> [Assignment]
Within the material below, how many lines carry the word "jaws"? Only that number is wanted.
□ □ □
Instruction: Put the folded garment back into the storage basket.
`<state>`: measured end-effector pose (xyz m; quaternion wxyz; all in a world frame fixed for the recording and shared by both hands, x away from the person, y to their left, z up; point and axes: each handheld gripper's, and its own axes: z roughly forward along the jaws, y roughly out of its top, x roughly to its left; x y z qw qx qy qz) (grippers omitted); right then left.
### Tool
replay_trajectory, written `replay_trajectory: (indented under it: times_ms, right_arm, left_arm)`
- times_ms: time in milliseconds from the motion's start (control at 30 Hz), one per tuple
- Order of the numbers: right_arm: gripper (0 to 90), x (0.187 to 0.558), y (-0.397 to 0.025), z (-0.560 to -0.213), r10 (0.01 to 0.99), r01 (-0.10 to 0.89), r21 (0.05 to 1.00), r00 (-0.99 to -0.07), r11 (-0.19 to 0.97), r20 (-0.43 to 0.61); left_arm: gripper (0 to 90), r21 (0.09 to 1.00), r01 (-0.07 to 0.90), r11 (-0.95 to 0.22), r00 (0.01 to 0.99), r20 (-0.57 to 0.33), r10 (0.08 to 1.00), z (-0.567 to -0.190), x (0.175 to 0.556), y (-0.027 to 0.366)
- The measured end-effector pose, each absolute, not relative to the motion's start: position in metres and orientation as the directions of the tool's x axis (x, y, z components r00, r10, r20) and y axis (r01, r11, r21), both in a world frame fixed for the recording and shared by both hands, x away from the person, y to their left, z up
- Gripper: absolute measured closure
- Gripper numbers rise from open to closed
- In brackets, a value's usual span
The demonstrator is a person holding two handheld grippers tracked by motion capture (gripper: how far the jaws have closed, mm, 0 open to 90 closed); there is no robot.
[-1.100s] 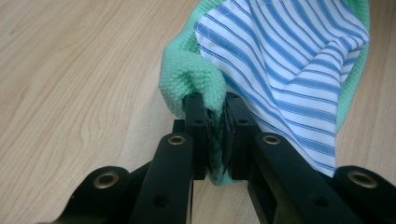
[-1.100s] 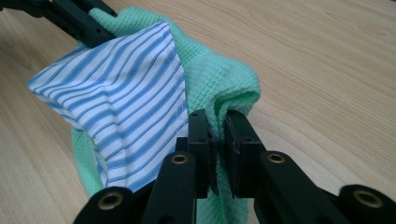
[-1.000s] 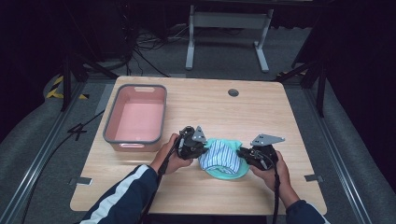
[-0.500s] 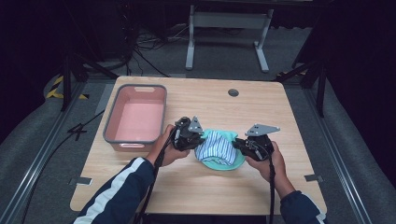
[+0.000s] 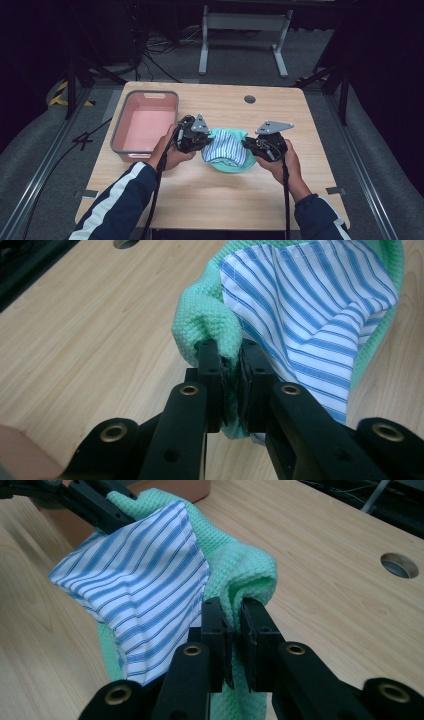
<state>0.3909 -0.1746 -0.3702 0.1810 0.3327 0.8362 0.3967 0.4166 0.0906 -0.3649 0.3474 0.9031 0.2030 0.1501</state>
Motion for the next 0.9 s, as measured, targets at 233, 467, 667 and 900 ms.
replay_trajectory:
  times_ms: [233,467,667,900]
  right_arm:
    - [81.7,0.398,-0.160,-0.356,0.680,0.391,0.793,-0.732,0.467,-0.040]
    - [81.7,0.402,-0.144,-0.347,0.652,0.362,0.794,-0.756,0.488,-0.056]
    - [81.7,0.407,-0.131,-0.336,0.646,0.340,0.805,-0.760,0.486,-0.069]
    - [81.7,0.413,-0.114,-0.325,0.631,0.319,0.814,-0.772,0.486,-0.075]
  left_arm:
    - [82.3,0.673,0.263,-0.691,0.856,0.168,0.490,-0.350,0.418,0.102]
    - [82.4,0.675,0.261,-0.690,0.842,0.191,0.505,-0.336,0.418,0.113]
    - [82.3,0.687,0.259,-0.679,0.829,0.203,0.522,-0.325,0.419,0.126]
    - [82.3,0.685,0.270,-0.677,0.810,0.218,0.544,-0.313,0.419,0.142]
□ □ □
> [Solved problem]
2